## Problem
Pull every line with the word "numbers" out of the entries below.

═══ Data ═══

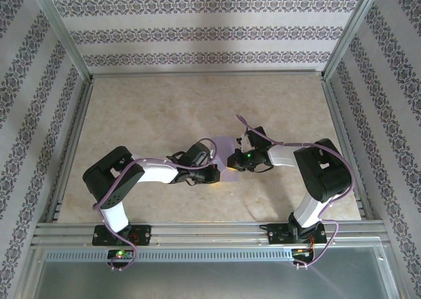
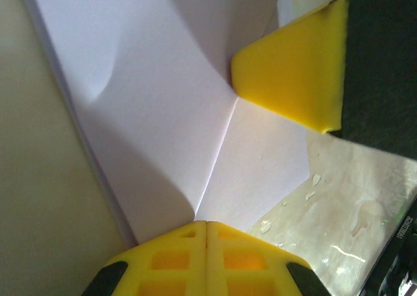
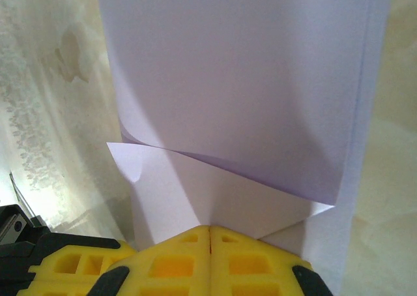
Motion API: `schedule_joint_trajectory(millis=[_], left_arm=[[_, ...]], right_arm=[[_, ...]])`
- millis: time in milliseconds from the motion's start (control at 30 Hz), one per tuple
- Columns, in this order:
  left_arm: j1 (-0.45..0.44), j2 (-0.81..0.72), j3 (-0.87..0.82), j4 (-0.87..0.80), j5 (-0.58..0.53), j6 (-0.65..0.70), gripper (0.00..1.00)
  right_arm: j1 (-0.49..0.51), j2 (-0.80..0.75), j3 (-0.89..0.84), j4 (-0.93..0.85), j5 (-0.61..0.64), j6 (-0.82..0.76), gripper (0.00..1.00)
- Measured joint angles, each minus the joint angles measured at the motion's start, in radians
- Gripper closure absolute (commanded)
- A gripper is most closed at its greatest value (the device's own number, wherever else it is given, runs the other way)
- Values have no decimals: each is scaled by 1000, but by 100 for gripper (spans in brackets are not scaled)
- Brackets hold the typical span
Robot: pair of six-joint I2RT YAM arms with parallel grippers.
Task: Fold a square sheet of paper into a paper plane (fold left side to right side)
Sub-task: Fold the triangle a second time at the center of the table.
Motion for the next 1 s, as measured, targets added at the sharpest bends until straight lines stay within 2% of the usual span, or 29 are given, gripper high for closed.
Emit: schedule_joint_trajectory(millis=[433, 500, 567, 700, 800, 1000], left_arm=[[7, -55, -62, -2, 3, -8, 95], [12, -80, -84, -13, 3, -8, 90], [23, -113, -105, -38, 2, -9, 86], [56, -199, -128, -87, -12, -6, 71], [92, -265, -129, -93, -27, 4, 62], [153, -264, -117, -92, -19, 14, 57]], right_arm=[[0, -1, 3, -3, -3, -3, 100], [0, -2, 6, -9, -3, -3, 100], [0, -9, 9, -20, 4, -2, 94], [-1, -47, 13, -78, 42, 4, 74], [-5, -108, 23, -122, 62, 5, 65], [-55, -268, 39, -172, 108, -11, 48]])
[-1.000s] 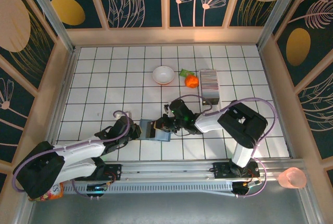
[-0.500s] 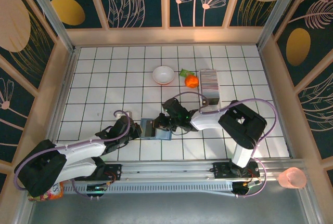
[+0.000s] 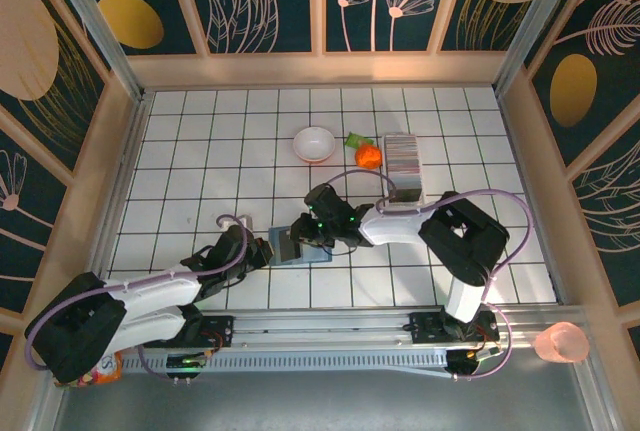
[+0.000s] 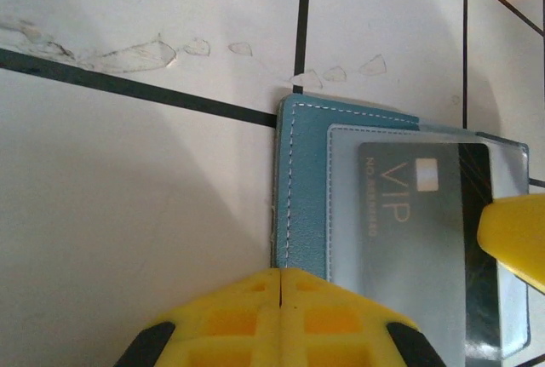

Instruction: Put the credit cards into the card holder

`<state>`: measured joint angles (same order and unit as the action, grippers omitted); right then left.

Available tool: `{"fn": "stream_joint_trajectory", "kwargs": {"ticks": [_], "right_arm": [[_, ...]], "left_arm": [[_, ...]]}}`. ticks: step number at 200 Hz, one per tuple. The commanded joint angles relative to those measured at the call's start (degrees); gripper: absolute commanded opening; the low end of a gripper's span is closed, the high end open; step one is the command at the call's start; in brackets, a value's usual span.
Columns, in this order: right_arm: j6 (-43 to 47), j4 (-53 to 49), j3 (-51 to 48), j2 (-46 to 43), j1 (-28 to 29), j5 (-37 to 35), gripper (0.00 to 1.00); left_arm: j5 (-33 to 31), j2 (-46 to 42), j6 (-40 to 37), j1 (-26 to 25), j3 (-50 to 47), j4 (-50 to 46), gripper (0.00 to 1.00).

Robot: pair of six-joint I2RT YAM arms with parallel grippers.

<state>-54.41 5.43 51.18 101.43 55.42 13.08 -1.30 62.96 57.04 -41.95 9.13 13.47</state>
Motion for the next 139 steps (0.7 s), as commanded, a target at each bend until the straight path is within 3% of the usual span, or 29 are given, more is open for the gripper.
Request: {"fn": "stream_joint_trajectory", "kwargs": {"ticks": [1, 30, 139], "right_arm": [[2.1, -6.8, 1.6, -2.1, 0.8, -5.9, 0.27], [2.5, -9.2, 1.4, -2.6, 1.6, -7.4, 0.3], [3.6, -10.6, 5.0, 1.5, 3.5, -7.4, 0.04]], "left_arm": [[3.4, 0.5, 0.6, -0.5, -2.0, -5.7, 0.05], [3.3, 1.0, 0.5, -0.5, -1.8, -5.7, 0.05], [3.9, 1.5, 0.4, -0.5, -2.0, -4.8, 0.05]]}}
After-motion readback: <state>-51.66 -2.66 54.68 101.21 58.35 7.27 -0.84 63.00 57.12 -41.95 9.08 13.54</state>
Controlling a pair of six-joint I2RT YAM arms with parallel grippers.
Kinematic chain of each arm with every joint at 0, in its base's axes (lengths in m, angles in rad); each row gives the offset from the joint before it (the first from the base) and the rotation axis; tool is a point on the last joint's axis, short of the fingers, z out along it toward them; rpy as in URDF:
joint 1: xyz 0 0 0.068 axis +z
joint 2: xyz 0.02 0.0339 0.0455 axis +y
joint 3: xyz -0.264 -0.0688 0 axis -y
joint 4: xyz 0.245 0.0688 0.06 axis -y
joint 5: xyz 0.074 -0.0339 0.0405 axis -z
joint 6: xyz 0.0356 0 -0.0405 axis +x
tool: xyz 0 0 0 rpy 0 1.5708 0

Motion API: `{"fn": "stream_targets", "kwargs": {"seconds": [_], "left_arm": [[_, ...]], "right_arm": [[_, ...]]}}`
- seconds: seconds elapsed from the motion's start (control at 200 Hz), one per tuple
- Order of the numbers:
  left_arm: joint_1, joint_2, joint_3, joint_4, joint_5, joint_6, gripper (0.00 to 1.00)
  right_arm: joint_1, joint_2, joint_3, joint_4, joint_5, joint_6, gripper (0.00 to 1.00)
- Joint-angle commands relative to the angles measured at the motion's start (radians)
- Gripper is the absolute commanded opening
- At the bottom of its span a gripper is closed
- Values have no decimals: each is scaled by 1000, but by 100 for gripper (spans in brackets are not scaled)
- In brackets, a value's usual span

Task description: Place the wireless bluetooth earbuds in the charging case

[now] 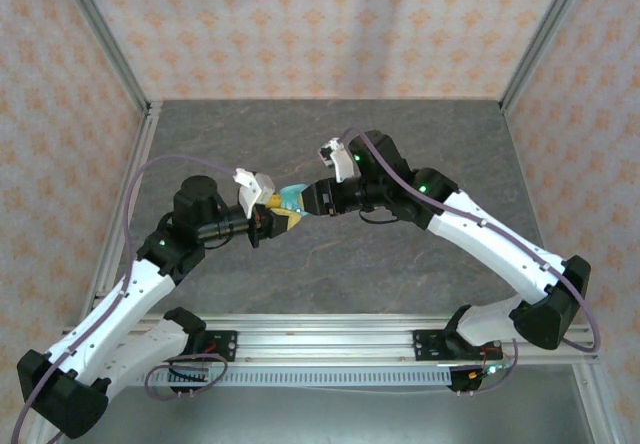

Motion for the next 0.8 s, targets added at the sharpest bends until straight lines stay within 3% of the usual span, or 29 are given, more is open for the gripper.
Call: {"fn": "stream_targets", "kwargs": {"seconds": [0.0,0.475,0.796], "left_arm": [[-7,-11,39,26,26,-6,13],[-11,1,50,55,39,-31,13],[-31,9,52,90,37,-62,13]], "right_arm": [[3,-24,40,-32,40,-10,39],[-73,-98,64,-29,160,91,42],[-98,27,133,19,81,138,53]]}}
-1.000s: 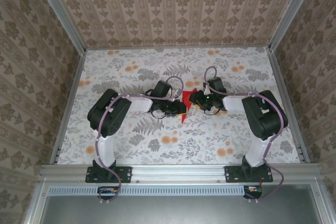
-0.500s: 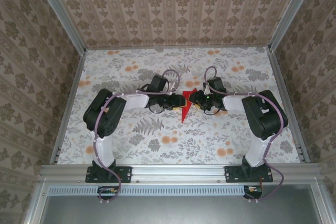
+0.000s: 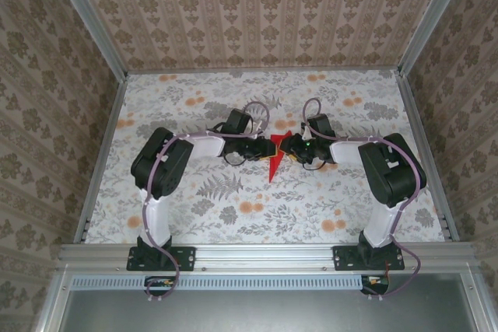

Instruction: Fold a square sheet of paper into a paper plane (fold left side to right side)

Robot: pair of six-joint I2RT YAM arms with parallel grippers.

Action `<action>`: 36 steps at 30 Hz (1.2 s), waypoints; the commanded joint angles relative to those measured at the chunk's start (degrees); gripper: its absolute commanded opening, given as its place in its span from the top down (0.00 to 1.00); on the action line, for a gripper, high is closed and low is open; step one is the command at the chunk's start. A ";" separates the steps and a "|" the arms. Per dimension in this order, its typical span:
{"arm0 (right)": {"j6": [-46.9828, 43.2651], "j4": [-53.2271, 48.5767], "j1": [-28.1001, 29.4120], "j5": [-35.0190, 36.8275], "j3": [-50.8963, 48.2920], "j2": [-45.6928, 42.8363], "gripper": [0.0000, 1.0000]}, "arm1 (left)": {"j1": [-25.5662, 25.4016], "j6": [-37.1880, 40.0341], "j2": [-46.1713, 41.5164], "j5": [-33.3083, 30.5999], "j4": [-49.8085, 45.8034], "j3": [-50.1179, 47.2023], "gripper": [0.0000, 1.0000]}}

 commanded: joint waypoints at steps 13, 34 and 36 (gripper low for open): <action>-4.81 -9.40 -1.72 1.33 5.63 -3.37 0.46 | 2.67 8.33 2.67 -0.17 -4.92 3.61 0.98; -2.70 -9.05 -1.76 -0.02 13.05 4.38 0.39 | 2.76 10.86 5.06 0.74 -7.02 6.23 0.98; -2.51 -8.75 -1.70 -0.06 13.50 4.91 0.39 | 2.76 10.91 4.98 0.71 -7.11 6.23 0.98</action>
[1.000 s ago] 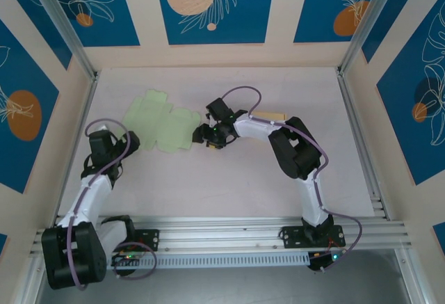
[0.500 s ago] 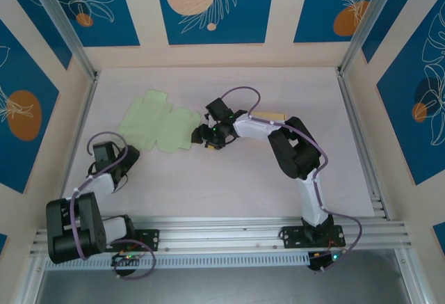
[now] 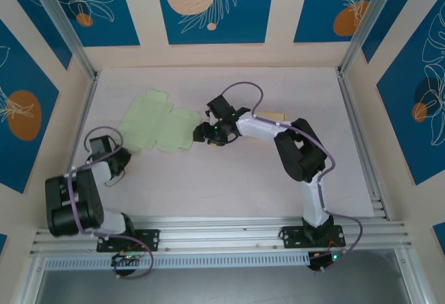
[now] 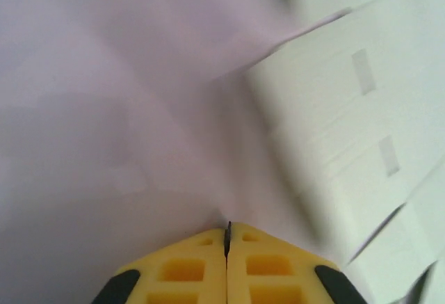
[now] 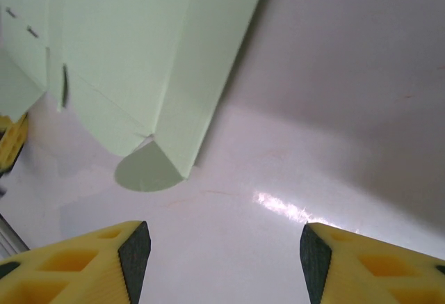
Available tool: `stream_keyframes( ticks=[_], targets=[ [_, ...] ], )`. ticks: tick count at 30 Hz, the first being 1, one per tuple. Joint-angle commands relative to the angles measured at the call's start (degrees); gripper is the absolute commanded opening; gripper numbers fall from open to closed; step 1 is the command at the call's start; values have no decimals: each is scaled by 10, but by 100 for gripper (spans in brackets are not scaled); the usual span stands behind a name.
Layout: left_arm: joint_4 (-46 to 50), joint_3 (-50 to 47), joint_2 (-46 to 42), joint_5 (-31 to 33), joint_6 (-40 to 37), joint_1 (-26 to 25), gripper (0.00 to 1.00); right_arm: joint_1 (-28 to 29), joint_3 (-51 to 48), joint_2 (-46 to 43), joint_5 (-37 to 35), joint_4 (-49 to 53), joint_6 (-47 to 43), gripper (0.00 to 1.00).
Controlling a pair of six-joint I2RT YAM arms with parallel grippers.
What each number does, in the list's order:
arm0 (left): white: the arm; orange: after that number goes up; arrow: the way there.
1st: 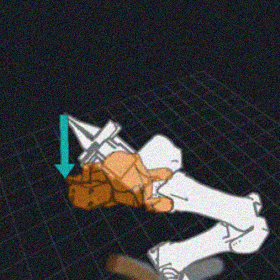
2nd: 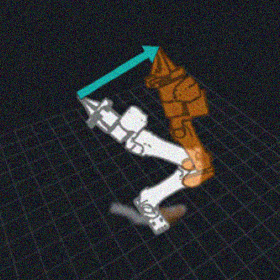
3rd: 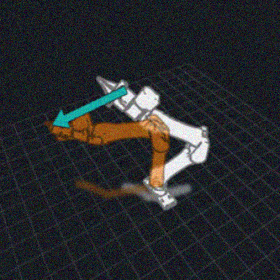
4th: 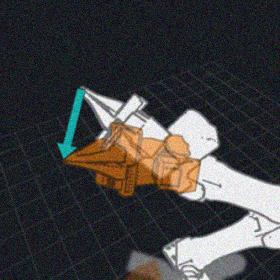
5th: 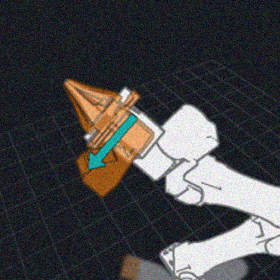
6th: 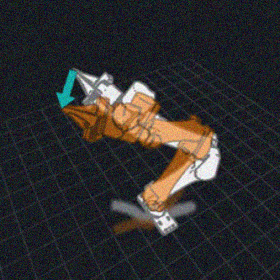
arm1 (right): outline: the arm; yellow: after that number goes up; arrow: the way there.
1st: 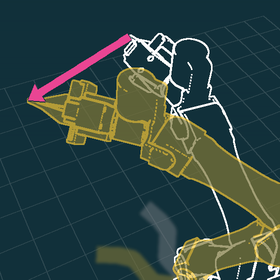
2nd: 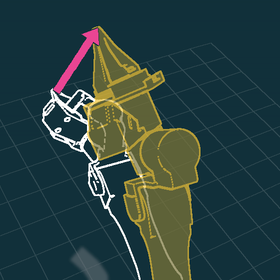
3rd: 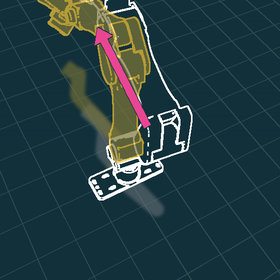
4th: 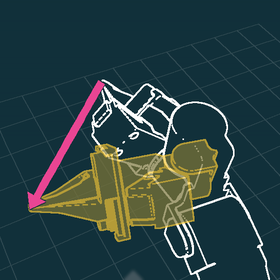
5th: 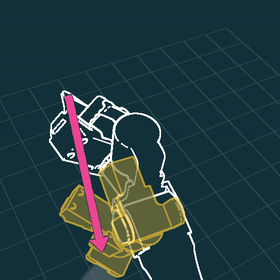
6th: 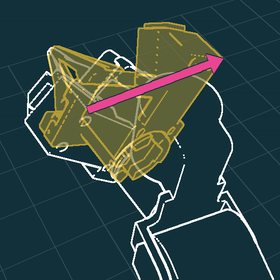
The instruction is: Fold the paper box
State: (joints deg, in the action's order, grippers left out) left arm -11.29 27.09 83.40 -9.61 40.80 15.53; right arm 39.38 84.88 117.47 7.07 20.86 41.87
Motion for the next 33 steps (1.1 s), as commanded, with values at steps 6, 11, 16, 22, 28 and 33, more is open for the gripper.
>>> stream_keyframes(
  ticks=[6,11,16,22,28,33],
  targets=[
    [-83,60,17,-66,1,-16,24,-16,-45,-83,-34,23,-30,62],
    [-85,37,-2,-25,56,-16,44,-17,-62,-100,-36,18,-30,62],
    [-101,57,19,-42,72,-18,55,-17,-66,-102,-32,15,-33,62],
    [-110,91,94,-42,85,-26,56,-17,-65,-102,-30,10,-33,62],
    [-120,126,163,-28,87,-35,50,-17,-63,-103,-40,17,-37,62],
    [-146,148,200,-33,84,-38,2,-19,-63,-107,-46,23,-40,62]
  ],
)
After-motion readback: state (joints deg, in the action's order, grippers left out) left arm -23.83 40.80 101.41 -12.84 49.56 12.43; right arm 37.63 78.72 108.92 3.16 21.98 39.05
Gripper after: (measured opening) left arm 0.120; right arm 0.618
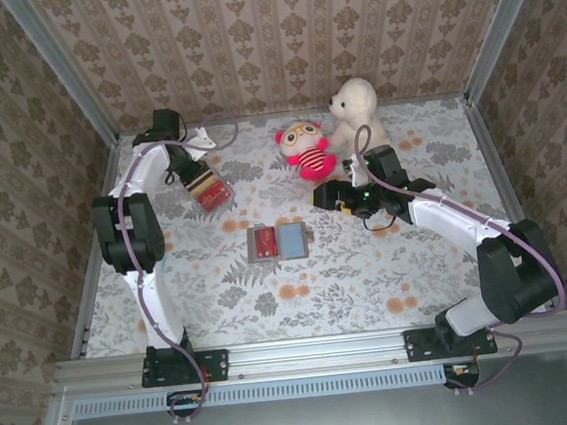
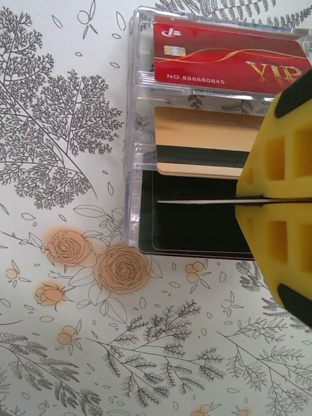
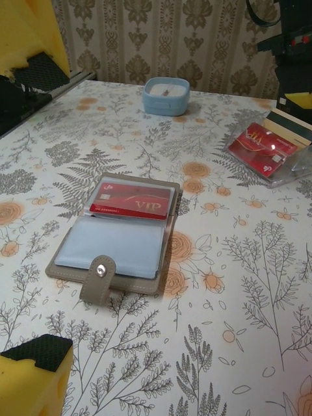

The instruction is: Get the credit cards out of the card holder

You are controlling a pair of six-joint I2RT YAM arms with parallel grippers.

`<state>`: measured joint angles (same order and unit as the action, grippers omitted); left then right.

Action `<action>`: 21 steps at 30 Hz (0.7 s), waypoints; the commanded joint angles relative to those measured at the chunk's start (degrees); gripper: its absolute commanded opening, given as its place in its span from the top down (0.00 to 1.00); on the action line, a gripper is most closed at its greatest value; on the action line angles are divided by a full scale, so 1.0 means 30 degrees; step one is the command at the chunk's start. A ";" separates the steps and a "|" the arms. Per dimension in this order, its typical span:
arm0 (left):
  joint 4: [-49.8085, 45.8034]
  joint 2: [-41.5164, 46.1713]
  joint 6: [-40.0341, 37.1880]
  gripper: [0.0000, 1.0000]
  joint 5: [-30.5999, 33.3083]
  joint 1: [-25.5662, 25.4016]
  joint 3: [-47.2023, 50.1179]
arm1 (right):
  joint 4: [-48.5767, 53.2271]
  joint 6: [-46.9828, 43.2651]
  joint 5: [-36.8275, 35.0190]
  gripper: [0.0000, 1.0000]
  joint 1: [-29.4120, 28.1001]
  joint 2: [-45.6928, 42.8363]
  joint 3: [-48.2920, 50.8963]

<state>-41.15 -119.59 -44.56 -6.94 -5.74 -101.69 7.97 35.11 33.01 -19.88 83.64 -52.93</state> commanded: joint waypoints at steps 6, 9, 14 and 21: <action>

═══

## Exercise answer
- Order of the numbers:
Available tool: `stream_keyframes( ticks=[_], targets=[ [_, ...] ], )`. ticks: tick count at 30 Hz, the first being 1, one per tuple. Joint-angle commands relative to the angles measured at the call's start (degrees); gripper is the absolute commanded opening; gripper numbers fall from open to closed; step 1 is the command at the call's start; values have no decimals: each is scaled by 10, but by 100 for gripper (spans in brackets are not scaled); the usual span stands behind a name.

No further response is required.